The Record – Front Page
By Bill Cook
December 24, 1999
A class-action lawsuit initiated by a Stockton homeowner irked because his new, 50-year roof of cement-and-wood-fiber shakes began deteriorating in less than five years is about to pay off with substantial damages.
Damage payments totaling $105 million are guaranteed by Weyerhaeuser Ltd. Under negotiated settlement of the lawsuit that was tentatively approved Thursday by San Joaquin County Superior Court Judge Carter P. Holly.
And in a pending second phase of the suit, these damages could increase to as much as $415 million, Holly said. Additional damages would come from the insurance carrier for the shakes’ manufacturer, American Cemwood Corp. of Oregon.
Weyerhaeuser purchased Cemwood’s parent company, MacMillen Bloedel of Canada, after manufacture of the shakes had been discounted.
The damages will be reserved for an undetermined number of the 33,000 homeowners who purchased defective shakes in 38 states from 1987 to 1998. Of these sales, 77 percent were in California.
Among those homeowners is Roy Richison of Stockton, a sales representative for a pipeline company. Richison paid $14,000 to install a Cemwood shake roof on his north Stockton home in 1992, only to notice cracking, curling and peeling. After what he termed unsatisfactory responses from Cemwood, he initiated the suit.
James Brown of Stockton, lead attorney for Richison and other homeowners, said even the initial $105 million in damages represents by far the biggest award by a Central Valley court.
“I’m sure of it”, Brown said. “Nothing else comes close”. This may, indeed, be the largest court settlement ever in the Central Valley.
In September, a Stanislaus County Superior Court judge overturned a jury’s $290 million punitive-damage verdict against Ford Motor Co., saying a juror’s dream and a television show tainted deliberations. And, Brown added, he believes chances are excellent that the class-action suit will add substantial damages from the insurance companies on representing the manufacturer. “Some of the attorneys we brought in to assist us are insurance specialists,” Brown said. “They believe we can prevail before a judge and jury on all of our claims.”
If the insurance companies settle, the case could be wrapped up by the end of next year, Brown said. If it goes to court, it might not be settled until late 2001, he said. Three Stocktonians joined Richison in the class-action suit against Cemwood and Weyerhaeuser Ltd. Before it was filed. They are John Zehner Sr., Sylvia Connelly and Harry Montgomery. Final court papers list 14 plaintiffs, represented by Brown and 11 other attorneys.
John Phillips, a Seattle attorney representing Weyerhaeuser, called the settlement “fair but not a giveaway”. To obtain a share of the award, Phillips noted, owners will have to show that their roofs have been damaged and warrant replacement. They will have up to 15 years to make claims for the damages.
Holly’s decision sets in motion a $978,970 program by a Washington, D.C., consulting firm to notify people who bought the shakes about the settlement. This will be done through the Internet; roofing businesses; full-page advertisement in such advertisements in such diverse publications as Time, People, National Geographic, TV Guide, Readers Digest, and Better Homes and Gardens; and newspaper advertisements.
The simulated-wood shakes were sold under the brand names of Cemwood, Permatek, Permatek II, Royal, Cascade, Pacific Slate and Trieste Tile Co. Experts for the homeowner group testified that the shakes were “inherently defective,” because they were made of incompatible materials: Portland cement and wood fiber.

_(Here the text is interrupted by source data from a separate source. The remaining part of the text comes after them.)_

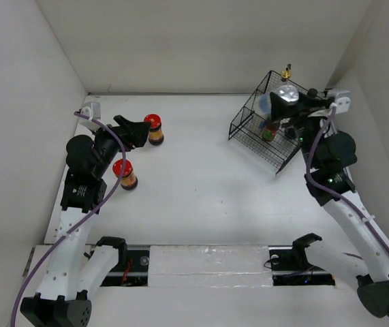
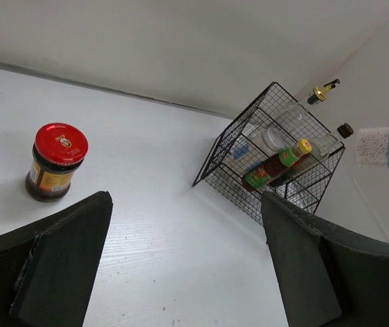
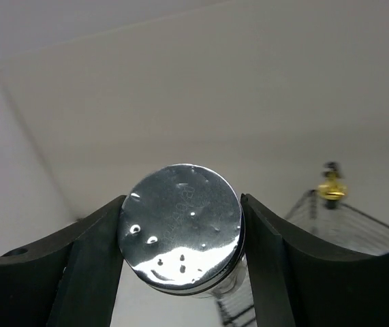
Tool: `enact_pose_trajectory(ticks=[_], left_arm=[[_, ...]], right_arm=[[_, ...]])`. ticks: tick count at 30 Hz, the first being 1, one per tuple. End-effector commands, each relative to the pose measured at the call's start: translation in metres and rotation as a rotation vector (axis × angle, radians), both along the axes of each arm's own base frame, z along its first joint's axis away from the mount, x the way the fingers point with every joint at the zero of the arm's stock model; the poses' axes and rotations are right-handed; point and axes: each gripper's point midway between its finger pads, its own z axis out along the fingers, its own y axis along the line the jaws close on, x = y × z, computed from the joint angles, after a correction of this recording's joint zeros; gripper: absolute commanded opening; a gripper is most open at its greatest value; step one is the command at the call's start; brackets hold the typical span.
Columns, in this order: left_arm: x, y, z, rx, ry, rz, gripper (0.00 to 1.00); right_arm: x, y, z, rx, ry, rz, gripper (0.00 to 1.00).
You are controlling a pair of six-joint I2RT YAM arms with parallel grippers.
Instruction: Organize the condiment bottles
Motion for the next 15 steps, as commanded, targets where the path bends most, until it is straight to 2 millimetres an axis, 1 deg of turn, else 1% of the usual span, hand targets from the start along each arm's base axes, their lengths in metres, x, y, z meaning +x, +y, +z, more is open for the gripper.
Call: enact_pose_trajectory(ticks=[1,2,3,4,6,7,8,11,12,13,14,15], left_arm=[[-0.001,-0.002,0.012,-0.014,-0.054,-0.015,0.87],[-0.001,-0.002,0.012,-0.014,-0.054,-0.015,0.87],[-0.001,-0.002,0.012,-0.014,-0.054,-0.015,0.87],[-0.001,-0.002,0.012,-0.014,-0.054,-0.015,0.87],[-0.001,-0.002,0.012,-0.014,-0.054,-0.015,0.87],[-0.001,-0.002,0.012,-0.014,-0.054,-0.015,0.87],[-0.001,-0.002,0.012,-0.014,-0.054,-0.015,0.87],[-0.001,-0.002,0.012,-0.014,-0.054,-0.015,0.87],[-0.001,-0.002,0.012,-0.014,-0.054,-0.015,0.87],[-0.001,-0.002,0.012,-0.014,-0.054,-0.015,0.87],[-0.001,-0.002,0.012,-0.014,-0.054,-0.015,0.87],[-0.001,-0.002,0.012,-0.014,-0.054,-0.015,0.87]], right_arm=[[0.024,-0.071,-0.032,-0.033,0.115,-0.286,0.45],[0.025,-0.081,-0.029,-0.034,0.113,-0.31,0.45],[0.03,-0.089,-0.032,-0.033,0.123,-0.325,0.45],[0.031,-0.101,-0.031,-0.032,0.131,-0.343,0.45],[0.04,-0.112,-0.039,-0.032,0.155,-0.369,0.45],[0.046,-0.114,-0.046,-0.03,0.175,-0.368,0.45],[0.049,-0.124,-0.045,-0.028,0.176,-0.395,0.45],[0.061,-0.137,-0.06,-0.016,0.219,-0.426,0.45],[0.061,-0.142,-0.055,-0.016,0.209,-0.431,0.45],[0.065,-0.14,-0.06,-0.013,0.224,-0.419,0.45],[0.07,-0.145,-0.067,-0.015,0.243,-0.433,0.45],[0.073,-0.149,-0.068,-0.014,0.242,-0.443,0.43]])
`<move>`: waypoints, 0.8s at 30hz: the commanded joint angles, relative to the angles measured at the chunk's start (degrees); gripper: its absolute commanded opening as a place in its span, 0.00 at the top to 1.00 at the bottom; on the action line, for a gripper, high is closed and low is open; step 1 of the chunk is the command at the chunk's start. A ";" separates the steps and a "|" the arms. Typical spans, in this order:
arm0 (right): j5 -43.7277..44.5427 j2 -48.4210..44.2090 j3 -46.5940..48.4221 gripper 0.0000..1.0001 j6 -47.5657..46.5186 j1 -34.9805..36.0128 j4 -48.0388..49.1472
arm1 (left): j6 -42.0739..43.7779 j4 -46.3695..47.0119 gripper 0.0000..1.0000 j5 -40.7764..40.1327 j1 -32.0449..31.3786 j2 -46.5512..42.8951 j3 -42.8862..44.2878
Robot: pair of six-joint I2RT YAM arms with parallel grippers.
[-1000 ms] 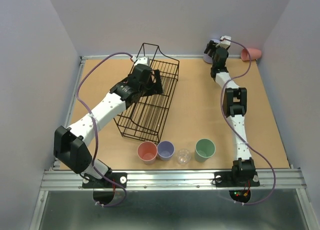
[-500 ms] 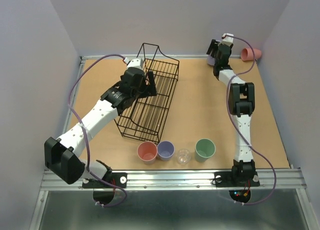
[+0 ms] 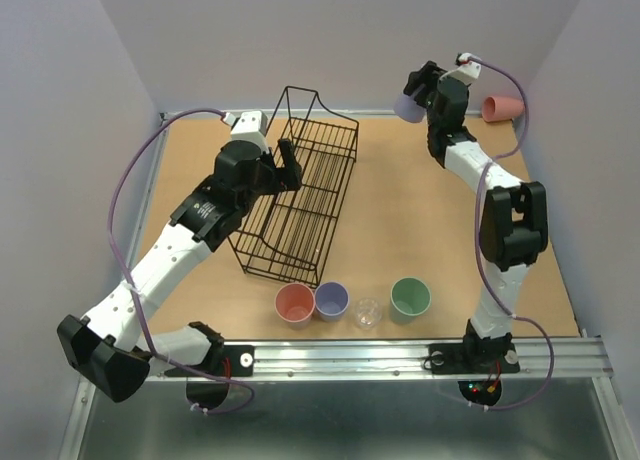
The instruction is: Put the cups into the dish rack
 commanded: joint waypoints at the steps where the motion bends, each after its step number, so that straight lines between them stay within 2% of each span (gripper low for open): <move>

The wood fiber absorbs moisture and expands; the cement has almost no capacity for expansion. Because of this, expanding wood fiber exerts pressure on the cement surrounding it, producing cracks and other defects in the shakes, the experts testified. However, Phillips said,” Many of the 33,000 people who bought Cemwood products have perfectly sound roofs. We’ve had a number of claims (for defective roofs) but nothing close to massive claims. But Weyerhaeuser is pleased to set up this safety net for people who may have problems.”
If Cemwood’s insurance carriers pay additional damages, Weyerhaeuser will withdraw $40 million of its $105 million settlement guarantee under terms of the agreement, the judge said. Phillips said Cemwood has minimal assets and “no longer is a going concern”. “I’m satisfied,” Richison said when told Thursday that the first part of his suit had been settled. “It was time for the company to realize what was the right thing to do. I had contacts with the company and they tried to put a Band-Aid on my problems, offering me some replacement shakes.
“The company was aware people were having some problems, and they continued to the market the product. I had recommended the roofs to friends and relatives and people I know, and they are having the same symptoms.” Court documents say the settlement was molded during “numerous lengthy and heated negotiating sessions” over 10 months.